Inge Heiremans

Personal information
- Full name: Inge Heiremans
- Date of birth: 9 June 1981 (age 45)
- Place of birth: Belgium
- Position: Striker

Team information
- Current team: KV Mechelen

College career
- Years: Team / Apps / (Gls)
- 2000–2001: Lindenwood Lions
- 2002–2003: Jacksonville Dolphins

Senior career*
- Years: Team / Apps / (Gls)
- 0000–2000: Rapide Wezemaal
- 2001: FH / 11 / (5)
- 2002: Tampa Bay Extreme
- 2004–2005: Wolfsburg / 12 / (2)
- 2005–2008: Rapide Wezemaal
- 2008–2010: Sint-Truidense
- 2010–2012: Lierse
- 2012–2013: Sint-Truidense
- 2014–2017: KSK Heist
- 2017–2018: KV Mechelen

International career^{‡}
- 1996–1999: Belgium U19 / 13 / (8)
- 1997–2012: Belgium / 44 / (6)

= Inge Heiremans =

Belgian footballer

Inge Heiremans is a Belgian football striker currently playing for KV Mechelen in the Belgian Second Division.

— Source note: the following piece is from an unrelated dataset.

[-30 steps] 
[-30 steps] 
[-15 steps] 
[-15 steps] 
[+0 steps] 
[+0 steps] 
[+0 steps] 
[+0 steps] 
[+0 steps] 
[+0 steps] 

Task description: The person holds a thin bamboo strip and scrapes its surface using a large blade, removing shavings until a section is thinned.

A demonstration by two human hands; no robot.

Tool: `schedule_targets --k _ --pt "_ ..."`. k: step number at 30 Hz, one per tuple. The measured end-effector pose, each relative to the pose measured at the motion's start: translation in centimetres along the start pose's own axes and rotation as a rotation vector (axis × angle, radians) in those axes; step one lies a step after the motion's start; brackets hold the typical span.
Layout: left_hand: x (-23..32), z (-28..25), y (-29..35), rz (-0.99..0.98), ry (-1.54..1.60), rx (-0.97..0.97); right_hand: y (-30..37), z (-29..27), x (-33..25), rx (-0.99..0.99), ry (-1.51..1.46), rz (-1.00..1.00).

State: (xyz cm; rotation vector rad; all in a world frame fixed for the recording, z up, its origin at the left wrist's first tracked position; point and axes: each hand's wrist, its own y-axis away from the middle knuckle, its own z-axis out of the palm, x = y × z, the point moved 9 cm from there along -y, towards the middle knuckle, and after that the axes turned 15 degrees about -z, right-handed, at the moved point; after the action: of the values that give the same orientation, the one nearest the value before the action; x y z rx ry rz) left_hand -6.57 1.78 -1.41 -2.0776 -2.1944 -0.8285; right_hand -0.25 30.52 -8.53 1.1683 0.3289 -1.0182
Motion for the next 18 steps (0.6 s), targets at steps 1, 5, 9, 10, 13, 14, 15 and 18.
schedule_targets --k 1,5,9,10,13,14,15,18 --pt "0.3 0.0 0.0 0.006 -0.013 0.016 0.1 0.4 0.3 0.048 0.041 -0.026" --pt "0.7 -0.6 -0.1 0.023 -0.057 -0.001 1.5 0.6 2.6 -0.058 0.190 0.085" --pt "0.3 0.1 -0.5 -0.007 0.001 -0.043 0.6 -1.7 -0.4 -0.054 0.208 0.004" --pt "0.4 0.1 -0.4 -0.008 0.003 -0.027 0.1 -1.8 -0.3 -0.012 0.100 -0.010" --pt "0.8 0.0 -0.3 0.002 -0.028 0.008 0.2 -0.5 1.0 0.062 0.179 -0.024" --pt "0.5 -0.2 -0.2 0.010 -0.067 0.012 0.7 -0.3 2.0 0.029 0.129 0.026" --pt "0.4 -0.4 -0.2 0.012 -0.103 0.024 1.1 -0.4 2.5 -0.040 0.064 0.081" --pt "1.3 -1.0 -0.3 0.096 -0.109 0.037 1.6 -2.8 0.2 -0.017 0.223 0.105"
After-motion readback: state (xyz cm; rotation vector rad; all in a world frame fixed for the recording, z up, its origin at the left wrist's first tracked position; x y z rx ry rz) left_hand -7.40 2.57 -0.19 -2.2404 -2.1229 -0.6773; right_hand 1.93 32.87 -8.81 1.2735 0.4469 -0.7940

She has also played for Rapide Wezemaal and K. Sint-Truidense VV (Belgian First Division), Lindenwood Lions and Jacksonville Dolphins (NCAA), FH (Úrvalsdeild), Tampa Bay Extreme (W-League), VfL Wolfsburg (Bundesliga) and KSK Heist (Super League). She first played the European Cup in 2006 with Rapide Wezemaal. Heiremans retired in 2018.

She was a member of the Belgian national team.